1.4 SCENARIO’S VERKENNEN
Binnen de zeven functies van het Cultuurhuis (aanloop, informatie, dienstverlening, ruimte, faciliteiten, ontmoeting, educatie) kan de mate van samenwerking verschillen. In z’n algemeenheid geldt echter: hoe langer men samenwerkt, hoe meer taken men van elkaar zal overnemen.
En vooral: hoe minder voorzieningen in een bepaald gebied, des te meer samenwerking tussen de partners van het Cultuurhuis. Een voorbeeld van de verschillende scenario’s kan dit wellicht verduidelijken: De bibliotheek kan samen met haar samenwerkingspartners de informatiefunctie gestalte geven. Ze kan dit heel summier doen of heel uitgebreid. De glijdende schaal (van nauwelijks samenwerking tot intensieve samenwerking) ziet er als volgt uit:
- Foldermolen / affiches / digitale folderzuil.
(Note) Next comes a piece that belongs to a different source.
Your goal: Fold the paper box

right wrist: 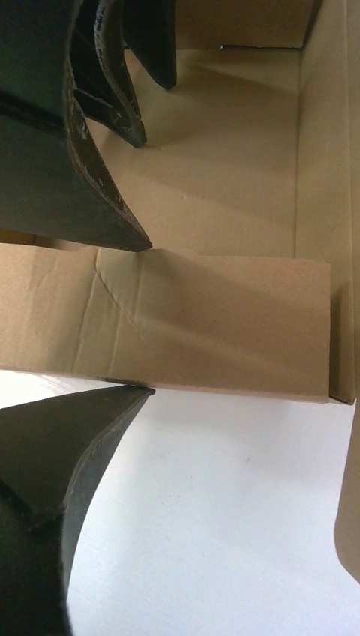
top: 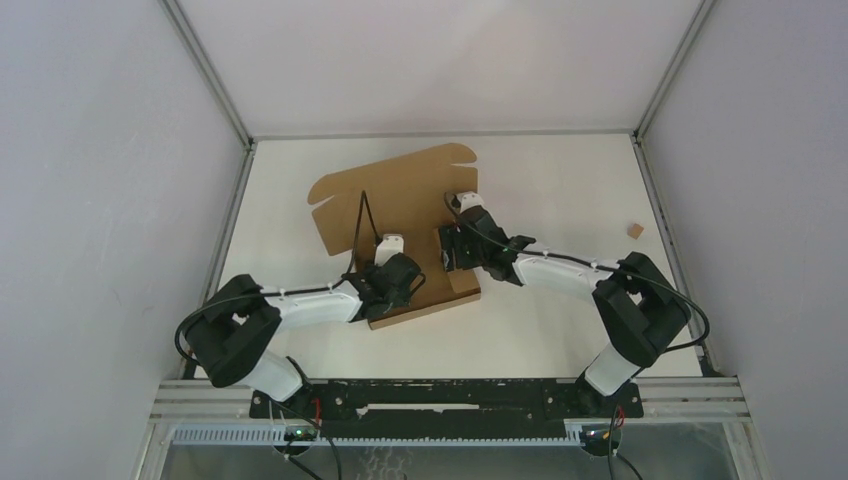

- Receptietaken / telefoon aannemen.
- Folder meegeven en daarbij iets uitleggen.
- Doorverwijzen.
- Zoeken / ontsluiten / helpen.
- Bemiddeling / faciliteren (‘Als u morgen terugkomt, heb ik het voor u uitgezocht’).
- Inhoudelijke ondersteuning (hulp bij het invullen van een formulier).
- ‘Outreachend’ voorlichten (naar de mensen toe gaan).
Hoe meer taken de bibliotheekmedewerker in het Cultuurhuis van partnerorganisaties overneemt, des te meer consequenties dit heeft op de volgende zes gebieden:
- competenties / kennis / vaardigheden (de medewerker moet nieuwe dingen leren);
- tijd (de nieuwe taken kosten tijd);
- financiële middelen (nodig voor onder meer extra scholing);
- ruimte (beschikbaar stellen vierkante meters aan derden);
- aansprakelijkheid (wie is waarvoor verantwoordelijk?);
- aansturing (van collega’s van partnerorganisaties).
Idealiter moet voor iedere bibliotheekfunctie en elke vorm van samenwerking worden aangegeven wat daarvan de consequenties zijn op alle zes de vlakken.
Uit het verslag n.a.v. Expertmeeting Cultuurhuizen van de PBC Utrecht (2006).